A research group led by Professor Hiroyuki Kitagawa of the Center for Computational Sciences, University of Tsukuba estimates unknown labels from attribute labels such as age and gender of nodes (users) in big data analysis of networks in social networks (hereinafter referred to as SNS). Develop technology.It was announced at the 2016 SIAM International Conference on Data Mining held in the United States.
With the progress of information technology, the amount of data that flies in society is increasing explosively.Under such circumstances, the utilization of big data is strongly demanded, and in particular, how to utilize network data containing a lot of useful information is emphasized.
For example, in SNS, the age and place of residence of the corresponding user can be given as "attribute labels" to each node, but some nodes do not clearly indicate them.In order to search for label information that is important supplementary information for linking the contents of a node, "label estimation" that estimates an unknown label from a known label in network data is required, and various types have been used so far. Methods have been developed.However, there is a problem that these cannot be applied to network data in which nodes with different labels are easily connected to each other.

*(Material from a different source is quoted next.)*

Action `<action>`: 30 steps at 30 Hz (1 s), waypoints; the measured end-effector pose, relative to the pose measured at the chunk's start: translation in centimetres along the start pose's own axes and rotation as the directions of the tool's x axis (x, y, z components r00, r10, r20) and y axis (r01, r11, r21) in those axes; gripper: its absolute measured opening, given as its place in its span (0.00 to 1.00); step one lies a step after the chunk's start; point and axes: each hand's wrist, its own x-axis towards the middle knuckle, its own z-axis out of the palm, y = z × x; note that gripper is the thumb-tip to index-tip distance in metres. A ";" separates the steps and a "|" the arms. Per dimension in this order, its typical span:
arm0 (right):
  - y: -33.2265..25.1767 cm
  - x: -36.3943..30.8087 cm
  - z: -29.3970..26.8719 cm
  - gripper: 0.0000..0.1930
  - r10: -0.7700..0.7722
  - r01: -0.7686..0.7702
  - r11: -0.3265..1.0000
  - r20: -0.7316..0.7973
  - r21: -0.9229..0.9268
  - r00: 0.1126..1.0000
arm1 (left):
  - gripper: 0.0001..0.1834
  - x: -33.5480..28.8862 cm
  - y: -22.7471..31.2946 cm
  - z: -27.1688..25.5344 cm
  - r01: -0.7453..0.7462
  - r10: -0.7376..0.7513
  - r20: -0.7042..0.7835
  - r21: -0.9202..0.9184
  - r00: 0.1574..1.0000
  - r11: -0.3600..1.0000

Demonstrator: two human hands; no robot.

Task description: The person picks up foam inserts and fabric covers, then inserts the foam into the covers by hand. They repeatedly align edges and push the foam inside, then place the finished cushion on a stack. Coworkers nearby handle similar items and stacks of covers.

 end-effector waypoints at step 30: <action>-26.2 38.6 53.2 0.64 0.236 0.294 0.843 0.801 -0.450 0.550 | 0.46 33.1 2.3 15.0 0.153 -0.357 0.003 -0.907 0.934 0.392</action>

In the method proposed this time, as a basic idea, in addition to the conventional "ratio", "absolute number" is also taken into consideration, and a clue of the amount proportional to "reliability" is transmitted to the surroundings to estimate the label.As a result, the amount of clues (reliability) from neighboring nodes can be taken into consideration, and network data in which nodes with different labels can easily connect can be handled.According to the experimental results, the proposed method shows higher accuracy than the mainstream ones so far.
By introducing the concept of "reliability" into the conventional estimation process, more accurate label estimation becomes possible in this research result.In the future, it is expected to become an innovative technology for estimating user attributes when considering the cooperation and utilization with big data in the real world.